Problem requirements: Below is some data. Retype exactly the lines starting at the one with "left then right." and ending at the one with "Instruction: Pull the".

Records provided:
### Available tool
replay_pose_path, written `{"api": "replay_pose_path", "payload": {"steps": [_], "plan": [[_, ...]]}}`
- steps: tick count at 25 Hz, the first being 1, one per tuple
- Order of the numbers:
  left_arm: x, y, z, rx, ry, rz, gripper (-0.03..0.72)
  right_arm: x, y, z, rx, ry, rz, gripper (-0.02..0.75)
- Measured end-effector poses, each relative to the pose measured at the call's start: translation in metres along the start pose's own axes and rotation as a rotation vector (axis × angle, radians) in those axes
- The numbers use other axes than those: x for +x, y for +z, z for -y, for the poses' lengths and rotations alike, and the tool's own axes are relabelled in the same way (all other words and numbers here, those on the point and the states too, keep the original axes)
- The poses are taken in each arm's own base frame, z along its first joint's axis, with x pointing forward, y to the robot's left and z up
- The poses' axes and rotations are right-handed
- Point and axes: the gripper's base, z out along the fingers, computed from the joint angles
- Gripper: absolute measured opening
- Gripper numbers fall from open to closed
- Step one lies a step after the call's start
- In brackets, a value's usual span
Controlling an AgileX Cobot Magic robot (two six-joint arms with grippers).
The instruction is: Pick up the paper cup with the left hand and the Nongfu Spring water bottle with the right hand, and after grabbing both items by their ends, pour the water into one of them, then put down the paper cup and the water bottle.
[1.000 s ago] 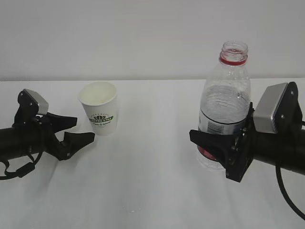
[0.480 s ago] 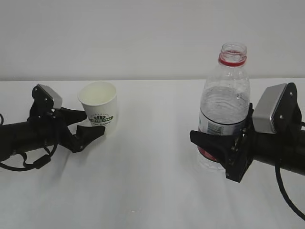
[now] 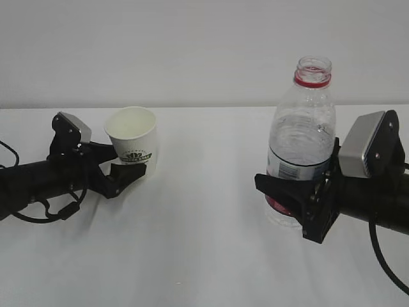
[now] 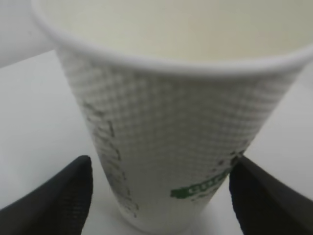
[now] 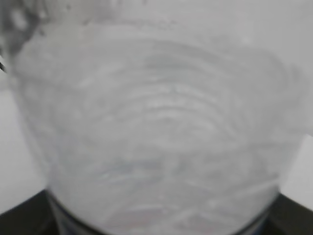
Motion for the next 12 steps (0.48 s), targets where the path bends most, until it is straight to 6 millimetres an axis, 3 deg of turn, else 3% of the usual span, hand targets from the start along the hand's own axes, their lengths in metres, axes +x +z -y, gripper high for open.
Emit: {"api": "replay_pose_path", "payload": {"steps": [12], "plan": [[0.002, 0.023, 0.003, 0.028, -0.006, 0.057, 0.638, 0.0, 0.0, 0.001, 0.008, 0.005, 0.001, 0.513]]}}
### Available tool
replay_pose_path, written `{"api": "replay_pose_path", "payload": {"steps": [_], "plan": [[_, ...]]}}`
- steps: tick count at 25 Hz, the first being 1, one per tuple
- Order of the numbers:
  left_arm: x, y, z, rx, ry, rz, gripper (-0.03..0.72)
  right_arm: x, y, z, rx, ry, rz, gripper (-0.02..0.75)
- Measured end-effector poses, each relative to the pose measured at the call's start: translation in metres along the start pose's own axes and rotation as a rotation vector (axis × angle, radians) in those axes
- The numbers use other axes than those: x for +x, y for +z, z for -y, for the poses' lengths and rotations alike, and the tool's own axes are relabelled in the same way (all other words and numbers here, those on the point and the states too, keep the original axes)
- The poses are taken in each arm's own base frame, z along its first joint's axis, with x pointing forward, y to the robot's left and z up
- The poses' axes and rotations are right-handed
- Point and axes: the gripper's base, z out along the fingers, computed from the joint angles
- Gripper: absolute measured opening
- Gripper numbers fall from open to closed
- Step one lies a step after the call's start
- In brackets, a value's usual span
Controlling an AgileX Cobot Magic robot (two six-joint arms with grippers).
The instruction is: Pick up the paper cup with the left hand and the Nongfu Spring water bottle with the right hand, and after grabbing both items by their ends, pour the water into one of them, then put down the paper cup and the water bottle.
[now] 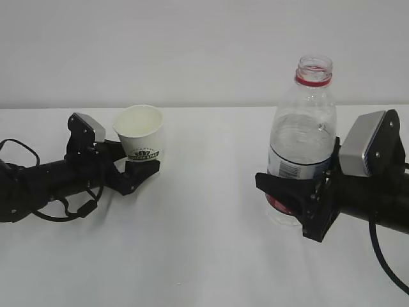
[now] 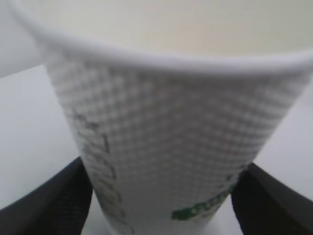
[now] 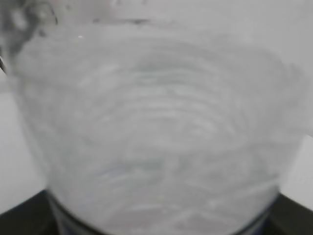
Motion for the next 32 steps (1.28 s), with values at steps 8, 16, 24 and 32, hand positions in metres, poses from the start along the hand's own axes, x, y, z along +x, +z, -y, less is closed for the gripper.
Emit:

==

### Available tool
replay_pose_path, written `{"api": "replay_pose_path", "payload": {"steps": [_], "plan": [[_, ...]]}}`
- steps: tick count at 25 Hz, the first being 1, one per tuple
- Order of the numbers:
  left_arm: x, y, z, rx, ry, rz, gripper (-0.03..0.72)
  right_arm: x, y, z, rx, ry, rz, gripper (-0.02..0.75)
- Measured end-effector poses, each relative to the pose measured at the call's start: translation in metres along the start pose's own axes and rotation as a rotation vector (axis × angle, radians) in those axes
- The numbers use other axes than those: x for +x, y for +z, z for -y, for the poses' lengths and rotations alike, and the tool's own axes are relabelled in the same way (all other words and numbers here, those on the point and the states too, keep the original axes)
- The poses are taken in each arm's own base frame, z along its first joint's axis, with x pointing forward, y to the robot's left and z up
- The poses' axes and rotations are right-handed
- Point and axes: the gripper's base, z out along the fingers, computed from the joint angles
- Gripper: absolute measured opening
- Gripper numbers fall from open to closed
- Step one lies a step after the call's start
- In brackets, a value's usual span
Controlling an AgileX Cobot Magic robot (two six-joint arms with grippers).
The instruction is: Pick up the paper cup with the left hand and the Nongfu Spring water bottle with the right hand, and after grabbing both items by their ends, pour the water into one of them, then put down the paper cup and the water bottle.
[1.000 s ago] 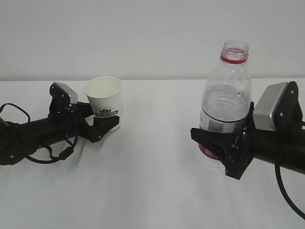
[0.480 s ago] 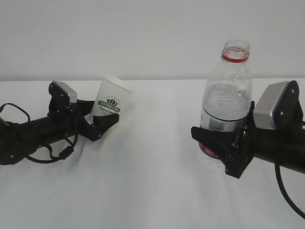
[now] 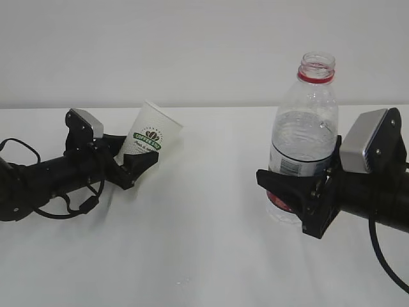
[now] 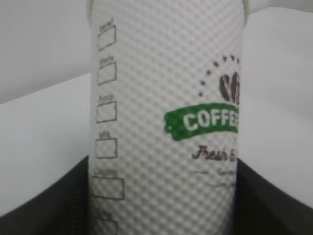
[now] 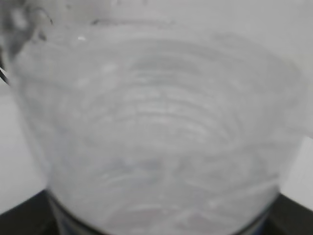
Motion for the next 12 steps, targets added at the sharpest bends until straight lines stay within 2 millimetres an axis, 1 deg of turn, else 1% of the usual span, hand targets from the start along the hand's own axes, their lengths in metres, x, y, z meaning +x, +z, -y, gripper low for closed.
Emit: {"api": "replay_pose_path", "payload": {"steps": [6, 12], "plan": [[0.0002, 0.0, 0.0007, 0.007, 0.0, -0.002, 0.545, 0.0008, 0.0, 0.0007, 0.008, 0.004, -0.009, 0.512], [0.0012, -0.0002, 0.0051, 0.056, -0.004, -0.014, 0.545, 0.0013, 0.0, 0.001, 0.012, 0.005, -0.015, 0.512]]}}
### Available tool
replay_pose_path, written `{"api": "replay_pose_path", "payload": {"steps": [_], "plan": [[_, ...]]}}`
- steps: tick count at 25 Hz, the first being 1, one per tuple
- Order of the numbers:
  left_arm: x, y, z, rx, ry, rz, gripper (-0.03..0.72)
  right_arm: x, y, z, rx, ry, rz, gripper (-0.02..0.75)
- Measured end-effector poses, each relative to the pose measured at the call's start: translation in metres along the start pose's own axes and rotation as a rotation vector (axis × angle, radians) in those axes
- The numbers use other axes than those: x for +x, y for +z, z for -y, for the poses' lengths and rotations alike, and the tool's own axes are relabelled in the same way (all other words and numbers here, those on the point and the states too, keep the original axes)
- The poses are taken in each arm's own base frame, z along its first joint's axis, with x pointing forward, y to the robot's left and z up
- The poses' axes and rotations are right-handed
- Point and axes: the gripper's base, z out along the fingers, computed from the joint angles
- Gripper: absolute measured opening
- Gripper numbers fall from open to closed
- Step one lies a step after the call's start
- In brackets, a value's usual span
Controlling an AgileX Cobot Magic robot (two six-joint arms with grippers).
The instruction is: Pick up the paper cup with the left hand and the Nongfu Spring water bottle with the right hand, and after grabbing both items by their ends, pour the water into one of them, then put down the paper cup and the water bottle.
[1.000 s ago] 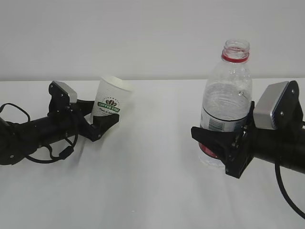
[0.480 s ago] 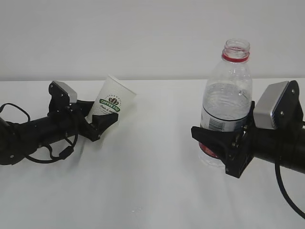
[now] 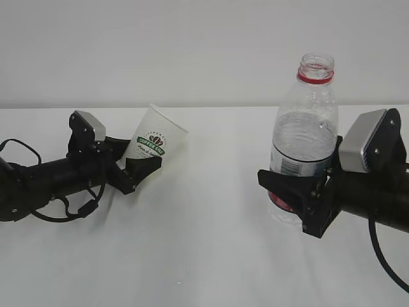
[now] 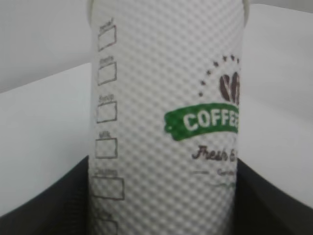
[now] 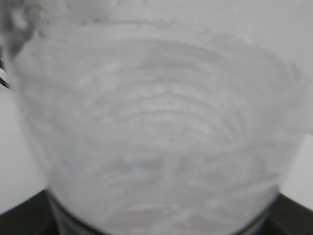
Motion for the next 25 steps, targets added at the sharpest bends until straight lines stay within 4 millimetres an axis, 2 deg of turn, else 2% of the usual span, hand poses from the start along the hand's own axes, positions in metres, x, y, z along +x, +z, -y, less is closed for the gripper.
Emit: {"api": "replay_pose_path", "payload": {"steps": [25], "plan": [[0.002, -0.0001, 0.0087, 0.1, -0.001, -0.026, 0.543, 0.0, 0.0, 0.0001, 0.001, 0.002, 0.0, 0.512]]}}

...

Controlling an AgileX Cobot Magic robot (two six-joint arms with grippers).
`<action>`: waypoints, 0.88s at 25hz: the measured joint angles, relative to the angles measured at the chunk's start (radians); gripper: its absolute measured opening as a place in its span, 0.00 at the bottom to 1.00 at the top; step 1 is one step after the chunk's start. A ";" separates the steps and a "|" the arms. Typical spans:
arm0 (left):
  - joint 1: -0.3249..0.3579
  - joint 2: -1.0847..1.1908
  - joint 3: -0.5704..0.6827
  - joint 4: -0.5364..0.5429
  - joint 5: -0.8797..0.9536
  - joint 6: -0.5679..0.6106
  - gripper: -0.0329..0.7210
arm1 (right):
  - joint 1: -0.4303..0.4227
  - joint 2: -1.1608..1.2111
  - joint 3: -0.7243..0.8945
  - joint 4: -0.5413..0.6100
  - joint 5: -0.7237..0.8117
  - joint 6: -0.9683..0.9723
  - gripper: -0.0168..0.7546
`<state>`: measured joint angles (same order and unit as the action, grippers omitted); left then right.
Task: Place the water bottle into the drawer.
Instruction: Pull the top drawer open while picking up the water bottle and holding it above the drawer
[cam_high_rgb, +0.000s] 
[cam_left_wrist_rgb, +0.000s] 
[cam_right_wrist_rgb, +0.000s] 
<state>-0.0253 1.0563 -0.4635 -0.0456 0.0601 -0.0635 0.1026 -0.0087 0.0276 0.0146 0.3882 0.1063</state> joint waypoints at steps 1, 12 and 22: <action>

Finished task:
`<state>`: measured joint angles (same order and unit as the action, grippers omitted); left then right.
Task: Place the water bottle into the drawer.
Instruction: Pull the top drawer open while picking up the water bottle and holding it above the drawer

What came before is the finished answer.